* _TASK GOAL_: Using the entries below, output each line exactly from the first through the one that contains "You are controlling".

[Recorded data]
* * * * *

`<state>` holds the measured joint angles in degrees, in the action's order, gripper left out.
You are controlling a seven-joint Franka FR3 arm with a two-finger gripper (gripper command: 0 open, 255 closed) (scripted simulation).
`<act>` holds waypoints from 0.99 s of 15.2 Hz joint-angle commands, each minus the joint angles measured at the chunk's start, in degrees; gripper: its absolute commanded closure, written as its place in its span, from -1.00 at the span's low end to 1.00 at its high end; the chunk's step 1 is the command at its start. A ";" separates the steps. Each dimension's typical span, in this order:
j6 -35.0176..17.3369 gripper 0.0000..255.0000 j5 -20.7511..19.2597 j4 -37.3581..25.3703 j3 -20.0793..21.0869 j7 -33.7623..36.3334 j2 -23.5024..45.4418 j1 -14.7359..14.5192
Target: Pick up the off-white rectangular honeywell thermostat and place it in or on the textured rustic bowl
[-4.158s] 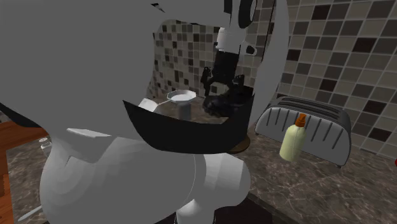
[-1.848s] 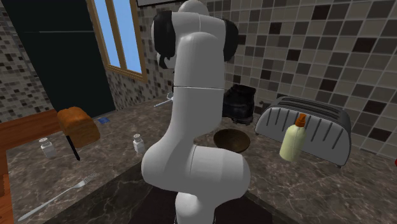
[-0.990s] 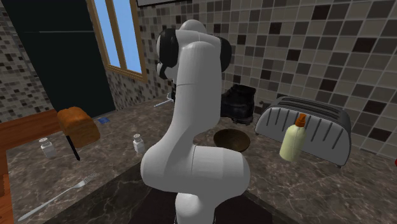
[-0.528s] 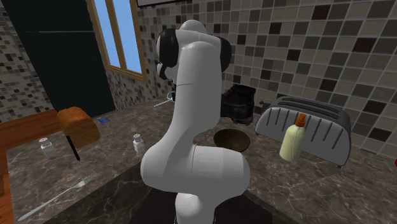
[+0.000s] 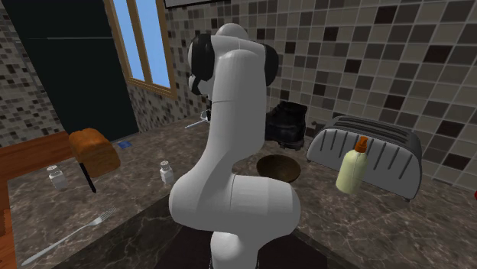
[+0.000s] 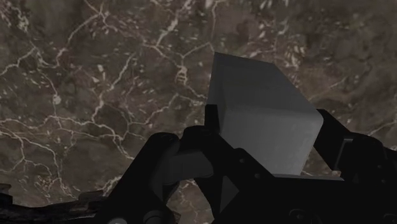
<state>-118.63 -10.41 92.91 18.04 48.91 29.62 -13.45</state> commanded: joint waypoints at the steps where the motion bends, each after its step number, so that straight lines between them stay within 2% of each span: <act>1: 0.03 1.00 0.03 0.00 0.03 0.02 0.25 -0.07; 15: 8.91 1.00 1.56 -5.22 0.84 -0.98 -3.61 0.18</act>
<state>-110.58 -8.92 88.53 18.86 48.05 26.08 -13.27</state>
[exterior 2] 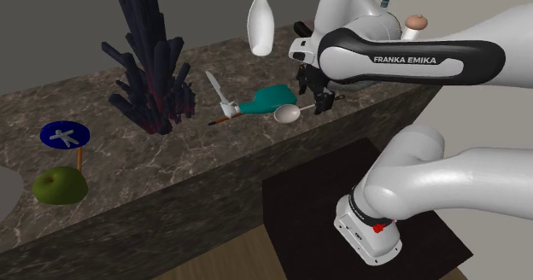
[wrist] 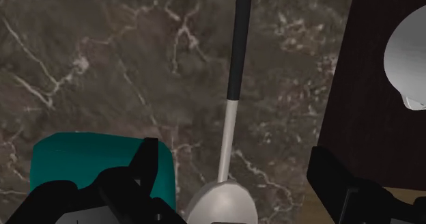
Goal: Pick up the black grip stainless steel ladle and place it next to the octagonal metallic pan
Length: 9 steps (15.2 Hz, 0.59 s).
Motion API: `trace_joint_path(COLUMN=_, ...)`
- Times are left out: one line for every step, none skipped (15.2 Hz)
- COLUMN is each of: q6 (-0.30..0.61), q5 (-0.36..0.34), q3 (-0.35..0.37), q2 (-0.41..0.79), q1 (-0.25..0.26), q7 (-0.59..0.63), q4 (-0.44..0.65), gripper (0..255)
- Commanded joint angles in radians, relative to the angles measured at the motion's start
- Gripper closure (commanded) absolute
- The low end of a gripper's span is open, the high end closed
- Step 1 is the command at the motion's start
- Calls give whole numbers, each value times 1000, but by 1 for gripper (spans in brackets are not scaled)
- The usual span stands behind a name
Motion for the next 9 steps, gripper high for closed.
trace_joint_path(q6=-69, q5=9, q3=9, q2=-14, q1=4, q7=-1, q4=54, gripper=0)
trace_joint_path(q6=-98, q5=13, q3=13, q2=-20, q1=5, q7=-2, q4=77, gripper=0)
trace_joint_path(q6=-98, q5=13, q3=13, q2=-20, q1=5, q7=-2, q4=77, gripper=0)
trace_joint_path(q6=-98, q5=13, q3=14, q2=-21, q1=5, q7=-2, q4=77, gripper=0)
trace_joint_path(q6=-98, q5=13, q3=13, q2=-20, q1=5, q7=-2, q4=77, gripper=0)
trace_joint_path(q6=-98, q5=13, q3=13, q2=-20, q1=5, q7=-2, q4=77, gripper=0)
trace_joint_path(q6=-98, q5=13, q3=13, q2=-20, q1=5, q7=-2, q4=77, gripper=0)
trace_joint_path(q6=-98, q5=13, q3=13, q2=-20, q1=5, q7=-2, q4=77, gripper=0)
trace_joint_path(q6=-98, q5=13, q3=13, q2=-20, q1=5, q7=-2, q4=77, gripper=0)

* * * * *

* _YOUR SOLUTION_:
`<state>` holds the measured joint angles in degrees, in the action's order, gripper left out.
You are controlling a seven-joint Franka FR3 arm with a two-finger gripper (gripper command: 0 open, 255 closed) (scripted simulation).

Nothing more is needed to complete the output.